What is being asked ▸
Extract the lines from the first line of the records below through the line containing "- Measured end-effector", inclusive, and reproduce them exactly as written.
:::::
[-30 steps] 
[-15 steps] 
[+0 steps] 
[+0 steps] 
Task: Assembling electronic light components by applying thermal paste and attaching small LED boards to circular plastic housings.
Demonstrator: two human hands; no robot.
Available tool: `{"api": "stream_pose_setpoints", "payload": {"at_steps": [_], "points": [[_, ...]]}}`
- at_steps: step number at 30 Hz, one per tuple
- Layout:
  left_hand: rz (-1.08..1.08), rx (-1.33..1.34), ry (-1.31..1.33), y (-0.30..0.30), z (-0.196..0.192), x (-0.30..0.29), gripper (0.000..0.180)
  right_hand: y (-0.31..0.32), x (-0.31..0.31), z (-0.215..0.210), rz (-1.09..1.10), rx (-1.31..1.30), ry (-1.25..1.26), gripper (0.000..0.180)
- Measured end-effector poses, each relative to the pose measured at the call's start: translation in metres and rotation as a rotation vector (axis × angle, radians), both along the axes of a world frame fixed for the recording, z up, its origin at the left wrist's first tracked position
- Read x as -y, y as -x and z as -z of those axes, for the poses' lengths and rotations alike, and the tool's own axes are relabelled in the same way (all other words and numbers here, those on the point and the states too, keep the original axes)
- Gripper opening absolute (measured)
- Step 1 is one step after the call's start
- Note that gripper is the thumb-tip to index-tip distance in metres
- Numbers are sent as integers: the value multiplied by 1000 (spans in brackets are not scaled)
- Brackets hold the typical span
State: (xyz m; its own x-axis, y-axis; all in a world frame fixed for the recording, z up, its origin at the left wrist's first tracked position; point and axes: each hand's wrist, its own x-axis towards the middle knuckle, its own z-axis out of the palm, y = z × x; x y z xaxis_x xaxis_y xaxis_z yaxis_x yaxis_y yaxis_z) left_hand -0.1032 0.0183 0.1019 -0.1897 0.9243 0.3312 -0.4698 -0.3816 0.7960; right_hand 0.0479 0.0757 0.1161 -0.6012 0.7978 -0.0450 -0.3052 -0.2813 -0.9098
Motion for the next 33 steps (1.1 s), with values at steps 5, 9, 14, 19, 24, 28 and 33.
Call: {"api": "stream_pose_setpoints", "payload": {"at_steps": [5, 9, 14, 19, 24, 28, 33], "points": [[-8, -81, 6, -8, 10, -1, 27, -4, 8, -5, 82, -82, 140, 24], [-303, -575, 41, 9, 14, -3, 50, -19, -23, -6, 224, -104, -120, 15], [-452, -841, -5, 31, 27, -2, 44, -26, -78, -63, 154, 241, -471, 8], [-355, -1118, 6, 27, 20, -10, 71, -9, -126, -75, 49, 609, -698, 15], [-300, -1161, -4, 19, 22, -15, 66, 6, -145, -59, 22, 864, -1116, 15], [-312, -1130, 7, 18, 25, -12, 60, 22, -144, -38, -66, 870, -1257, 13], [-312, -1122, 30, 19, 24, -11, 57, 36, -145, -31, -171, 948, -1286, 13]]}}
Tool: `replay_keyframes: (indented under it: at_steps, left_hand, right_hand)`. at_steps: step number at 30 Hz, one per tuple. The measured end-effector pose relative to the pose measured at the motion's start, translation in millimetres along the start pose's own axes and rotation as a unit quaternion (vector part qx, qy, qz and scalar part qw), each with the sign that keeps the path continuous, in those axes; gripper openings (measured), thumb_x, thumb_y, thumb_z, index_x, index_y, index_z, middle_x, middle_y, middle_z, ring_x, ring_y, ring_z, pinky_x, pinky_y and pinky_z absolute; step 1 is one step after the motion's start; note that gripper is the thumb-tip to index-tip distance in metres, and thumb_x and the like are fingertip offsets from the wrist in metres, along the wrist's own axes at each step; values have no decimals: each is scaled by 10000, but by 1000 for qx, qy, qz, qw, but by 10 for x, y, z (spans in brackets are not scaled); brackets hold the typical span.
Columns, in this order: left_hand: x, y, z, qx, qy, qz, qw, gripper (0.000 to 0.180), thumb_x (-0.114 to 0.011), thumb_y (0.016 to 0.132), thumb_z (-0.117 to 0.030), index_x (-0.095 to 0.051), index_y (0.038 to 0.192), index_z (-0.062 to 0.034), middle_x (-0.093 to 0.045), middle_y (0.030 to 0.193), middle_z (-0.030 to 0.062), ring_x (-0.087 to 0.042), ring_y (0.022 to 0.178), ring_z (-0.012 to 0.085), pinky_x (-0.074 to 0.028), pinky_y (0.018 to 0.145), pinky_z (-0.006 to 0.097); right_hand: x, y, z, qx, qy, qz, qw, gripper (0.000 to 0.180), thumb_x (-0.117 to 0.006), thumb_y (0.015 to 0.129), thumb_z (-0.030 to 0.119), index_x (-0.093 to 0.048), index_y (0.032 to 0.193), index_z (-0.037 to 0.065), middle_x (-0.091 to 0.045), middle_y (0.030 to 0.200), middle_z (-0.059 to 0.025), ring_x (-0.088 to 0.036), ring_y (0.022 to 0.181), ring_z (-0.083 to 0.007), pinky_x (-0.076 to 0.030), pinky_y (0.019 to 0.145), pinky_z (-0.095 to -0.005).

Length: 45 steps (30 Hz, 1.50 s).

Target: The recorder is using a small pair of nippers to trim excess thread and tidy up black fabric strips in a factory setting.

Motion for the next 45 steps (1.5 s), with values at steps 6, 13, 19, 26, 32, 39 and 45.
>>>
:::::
Reply to the task ▸
[-30 steps] 
[-15 steps] 
[+0 steps] 
[+0 steps] 
Task: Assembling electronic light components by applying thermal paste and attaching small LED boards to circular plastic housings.
Demonstrator: two human hands; no robot.
Available tool: `{"api": "stream_pose_setpoints", "payload": {"at_steps": [_], "points": [[_, ...]]}}`
- at_steps: step number at 30 Hz, one per tuple
- Layout:
  left_hand: rz (-1.08..1.08), rx (-1.33..1.34), ry (-1.31..1.33), y (-0.30..0.30), z (-0.196..0.192), x (-0.30..0.29), gripper (0.000..0.180)
  right_hand: y (-0.31..0.32), x (-0.31..0.31), z (-0.215..0.210), rz (-1.09..1.10), rx (-1.31..1.30), ry (-1.25..1.26), gripper (0.000..0.180)
- Measured end-effector poses, each relative to the pose measured at the call's start: translation in metres and rotation as a rotation vector (axis × angle, radians), both along the axes of a world frame fixed for the recording, z up, its origin at the left wrist's first tracked position

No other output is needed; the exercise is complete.